## Problem statement
The answer is the data repeated in full, with no pictures included.

******

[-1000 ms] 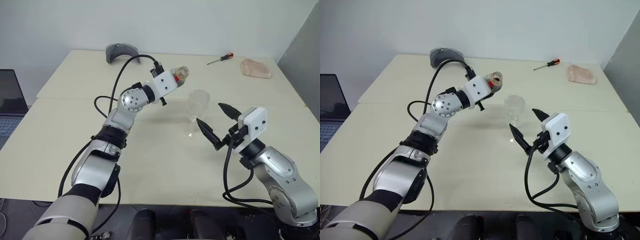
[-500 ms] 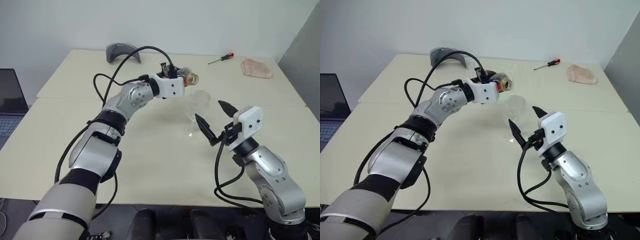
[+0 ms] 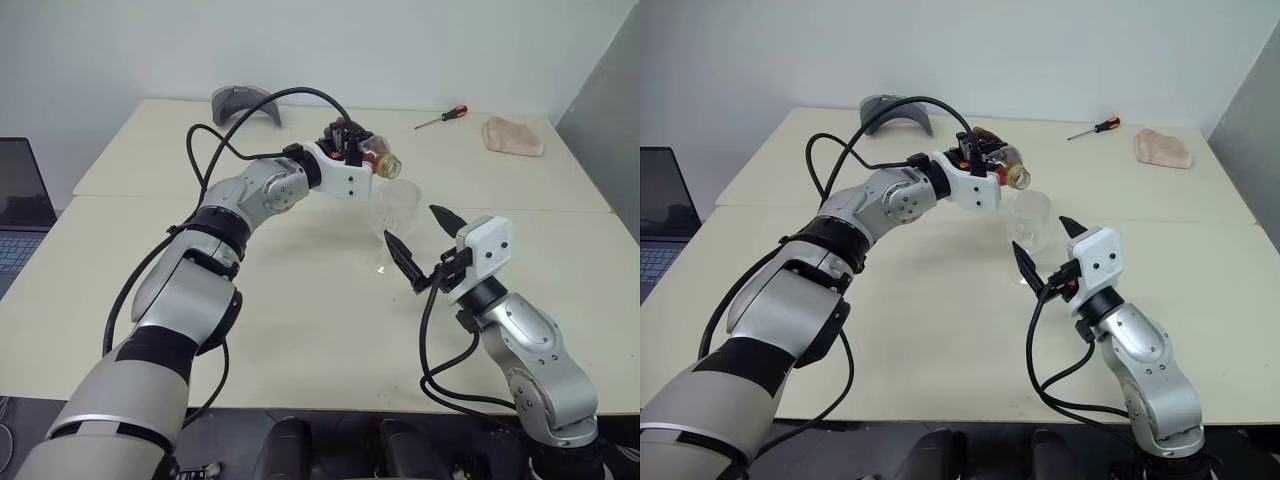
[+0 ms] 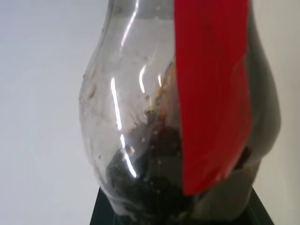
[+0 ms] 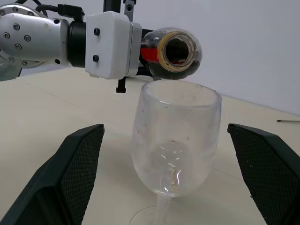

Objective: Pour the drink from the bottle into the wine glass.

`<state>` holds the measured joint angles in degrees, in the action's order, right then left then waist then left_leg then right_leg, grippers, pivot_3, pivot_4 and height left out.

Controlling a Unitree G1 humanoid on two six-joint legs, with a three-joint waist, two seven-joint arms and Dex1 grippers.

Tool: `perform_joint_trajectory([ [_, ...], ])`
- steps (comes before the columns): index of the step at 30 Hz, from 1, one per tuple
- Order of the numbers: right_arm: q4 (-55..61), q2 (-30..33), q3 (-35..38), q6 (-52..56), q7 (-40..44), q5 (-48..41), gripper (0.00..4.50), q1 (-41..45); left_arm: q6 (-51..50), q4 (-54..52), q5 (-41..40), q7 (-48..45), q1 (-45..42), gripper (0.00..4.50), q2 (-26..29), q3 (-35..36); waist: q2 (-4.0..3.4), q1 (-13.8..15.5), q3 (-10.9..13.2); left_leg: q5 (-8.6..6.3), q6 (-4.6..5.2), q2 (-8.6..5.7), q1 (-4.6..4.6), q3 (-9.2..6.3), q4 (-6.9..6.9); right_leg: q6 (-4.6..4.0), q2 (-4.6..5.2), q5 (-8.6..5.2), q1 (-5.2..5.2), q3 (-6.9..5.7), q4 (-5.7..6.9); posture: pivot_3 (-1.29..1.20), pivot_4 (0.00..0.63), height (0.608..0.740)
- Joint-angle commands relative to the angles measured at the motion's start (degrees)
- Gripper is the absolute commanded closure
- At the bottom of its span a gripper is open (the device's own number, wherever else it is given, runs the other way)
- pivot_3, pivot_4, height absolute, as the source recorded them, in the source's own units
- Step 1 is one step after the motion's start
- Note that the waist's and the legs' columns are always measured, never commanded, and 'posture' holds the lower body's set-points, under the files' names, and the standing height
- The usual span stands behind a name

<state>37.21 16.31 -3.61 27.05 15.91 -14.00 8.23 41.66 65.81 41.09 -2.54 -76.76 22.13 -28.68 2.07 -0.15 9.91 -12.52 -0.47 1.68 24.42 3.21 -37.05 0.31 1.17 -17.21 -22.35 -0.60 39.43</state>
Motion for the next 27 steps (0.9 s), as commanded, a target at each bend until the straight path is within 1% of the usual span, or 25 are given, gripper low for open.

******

## Result below
[-1000 ms] 
[-500 ms] 
[+0 ms] 
[+0 ms] 
[+0 ms] 

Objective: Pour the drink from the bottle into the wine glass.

`<state>` holds the measured joint angles in degrees, in the action's order, right then left then waist then left_leg then right_leg, grippers, pivot_3, pivot_4 and height left out.

Controlling a Unitree G1 humanoid on two six-joint legs, with a three-joint waist, two seven-joint arms and Dex1 grippers.

Tool: `perform_joint_trajectory([ [_, ...], ])`
- steps (comes before the columns): index of the step at 30 Hz, from 1, one per tuple
- Order of the numbers: right_arm: q4 (-55..61), q2 (-30..33), q3 (-35..38), q6 (-52..56), q7 (-40..44), q5 (-48..41), gripper (0.00..4.50), q1 (-41..45); left_arm: q6 (-51..50), q4 (-54..52), q5 (-41..40), q7 (-48..45), q1 (-45..42), gripper (0.00..4.50), q2 (-26..29), q3 (-35..36); waist: q2 (-4.0..3.4), q1 (-13.8..15.5), q3 (-10.9..13.2); left_leg: q5 (-8.6..6.3), q6 (-4.6..5.2), q2 (-8.6..5.7), q1 (-4.6..4.6), q3 (-9.2..6.3), q4 (-6.9..6.9); right_leg: q6 (-4.6..4.0), q2 (-4.6..5.2), q5 (-8.6..5.2), q1 (-5.2..5.2), q3 (-6.9..5.7), q4 (-5.7..6.9); posture: pivot_3 (-1.29..1.20), pivot_4 (0.00..0.63), height (0.608..0.740)
- Joint-angle commands relative to the angles measured at the motion's start (degrees)
- Gripper is the absolute commanded closure
- At the bottom of its span a gripper is open (the device's own number, wherever else it is given, runs the other way)
- pivot_3, pivot_4, height absolute, as the source recorded them, in the source's own units
- Step 1 is one step after the motion's start
- Note that the waist's and the legs' columns are always measured, never commanded, and 'posture' holds the lower body's set-points, under the files' names, and the standing height
- The usual span stands behind a name

<state>37.21 16.31 -3.61 27.05 15.91 -14.00 8.23 41.66 65.81 41.09 -2.54 -76.76 22.13 -28.68 2.07 -0.15 9.91 -12.52 -0.47 1.68 24.42 3.21 -37.05 0.31 1.17 -17.21 -22.35 -0.60 39.43</state>
Motion for the next 27 steps (0.9 s), as commanded, a target at each bend until the straight path is within 1% of the usual span, or 25 are given, gripper low for open.

Work on this exercise is now complete.